• PROBLEM DETAILS
Give the listing again character for character, but drop the images.

• DATASET EXTRACT
▬▬▬▬▬▬▬▬▬▬

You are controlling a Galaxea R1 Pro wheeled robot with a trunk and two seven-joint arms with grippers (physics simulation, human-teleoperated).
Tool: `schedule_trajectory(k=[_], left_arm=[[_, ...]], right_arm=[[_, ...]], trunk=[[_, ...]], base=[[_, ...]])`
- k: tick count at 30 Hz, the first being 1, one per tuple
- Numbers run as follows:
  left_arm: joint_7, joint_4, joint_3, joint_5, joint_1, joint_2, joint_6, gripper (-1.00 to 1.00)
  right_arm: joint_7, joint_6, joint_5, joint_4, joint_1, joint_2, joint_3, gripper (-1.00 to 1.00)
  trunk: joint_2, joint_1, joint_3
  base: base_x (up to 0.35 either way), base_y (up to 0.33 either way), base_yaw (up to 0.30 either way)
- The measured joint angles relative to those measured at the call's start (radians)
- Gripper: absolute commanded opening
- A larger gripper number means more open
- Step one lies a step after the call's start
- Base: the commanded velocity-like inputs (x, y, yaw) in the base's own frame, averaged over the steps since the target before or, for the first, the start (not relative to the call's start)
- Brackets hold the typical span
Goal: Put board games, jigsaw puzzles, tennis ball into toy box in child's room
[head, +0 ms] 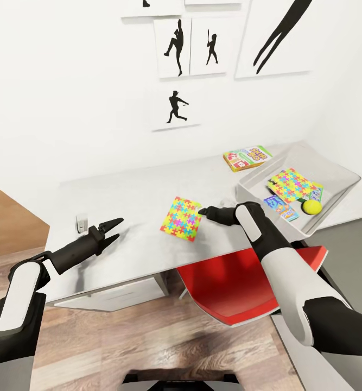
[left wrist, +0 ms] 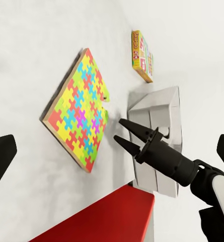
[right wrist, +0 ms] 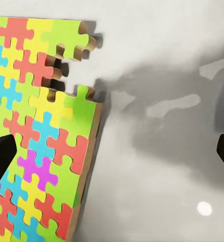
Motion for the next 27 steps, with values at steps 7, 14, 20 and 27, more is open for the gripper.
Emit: schedule_trajectory(k=[7, 14, 20, 27], left_arm=[[0.0, 0.0, 0.0, 0.0, 0.0, 0.0, 0.0, 1.0], [0.0, 0.0, 0.0, 0.0, 0.0, 0.0, 0.0, 1.0], [0.0, 0.0, 0.0, 0.0, 0.0, 0.0, 0.0, 1.0], [0.001, 0.0, -0.001, 0.0, 0.0, 0.0, 0.0, 1.0]], right_arm=[[0.002, -0.001, 0.0, 0.005, 0.001, 0.0, 0.0, 1.0], [0.003, -0.002, 0.0, 0.018, 0.001, 0.001, 0.0, 1.0], [0.004, -0.007, 0.013, 0.025, 0.001, 0.0, -0.001, 1.0], [0.005, -0.009, 0.017, 0.024, 0.0, -0.002, -0.001, 1.0]], trunk=[[0.0, 0.0, 0.0], [0.0, 0.0, 0.0], [-0.001, -0.001, 0.0], [-0.001, 0.0, 0.0]], base=[[0.0, 0.0, 0.0], [0.0, 0.0, 0.085], [0.0, 0.0, 0.212], [0.0, 0.0, 0.253]])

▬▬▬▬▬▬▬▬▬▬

• ANSWER TO THE PROBLEM
You are controlling a Galaxea R1 Pro wheeled robot with a trunk and two seven-joint arms with grippers (physics simulation, human-teleoperated).
Tool: `schedule_trajectory(k=[_], left_arm=[[_, ...]], right_arm=[[_, ...]], trunk=[[_, ...]], base=[[_, ...]])`
- k: tick count at 30 Hz, the first being 1, one per tuple
- Numbers run as follows:
  left_arm: joint_7, joint_4, joint_3, joint_5, joint_1, joint_2, joint_6, gripper (-1.00 to 1.00)
  right_arm: joint_7, joint_6, joint_5, joint_4, joint_1, joint_2, joint_3, gripper (-1.00 to 1.00)
  trunk: joint_2, joint_1, joint_3
  base: base_x (up to 0.35 either way), base_y (up to 0.33 either way), base_yaw (up to 0.30 either way)
- The measured joint angles relative to those measured at the call's start (radians)
- Gripper: absolute commanded opening
- A larger gripper number means more open
- Step one lies a step after the call's start
- Base: the commanded velocity-like inputs (x, y, yaw) in the base's own frame, averaged over the steps since the target before or, for the first, the start (not relative to the call's start)
- Brackets hold the typical span
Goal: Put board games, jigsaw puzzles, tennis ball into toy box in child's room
[head, +0 ms] 
[left wrist, +0 ms] 
[right wrist, +0 ms] 
Motion for the next 27 steps, with values at steps 7, 14, 20 and 27, more is open for the gripper.
Emit: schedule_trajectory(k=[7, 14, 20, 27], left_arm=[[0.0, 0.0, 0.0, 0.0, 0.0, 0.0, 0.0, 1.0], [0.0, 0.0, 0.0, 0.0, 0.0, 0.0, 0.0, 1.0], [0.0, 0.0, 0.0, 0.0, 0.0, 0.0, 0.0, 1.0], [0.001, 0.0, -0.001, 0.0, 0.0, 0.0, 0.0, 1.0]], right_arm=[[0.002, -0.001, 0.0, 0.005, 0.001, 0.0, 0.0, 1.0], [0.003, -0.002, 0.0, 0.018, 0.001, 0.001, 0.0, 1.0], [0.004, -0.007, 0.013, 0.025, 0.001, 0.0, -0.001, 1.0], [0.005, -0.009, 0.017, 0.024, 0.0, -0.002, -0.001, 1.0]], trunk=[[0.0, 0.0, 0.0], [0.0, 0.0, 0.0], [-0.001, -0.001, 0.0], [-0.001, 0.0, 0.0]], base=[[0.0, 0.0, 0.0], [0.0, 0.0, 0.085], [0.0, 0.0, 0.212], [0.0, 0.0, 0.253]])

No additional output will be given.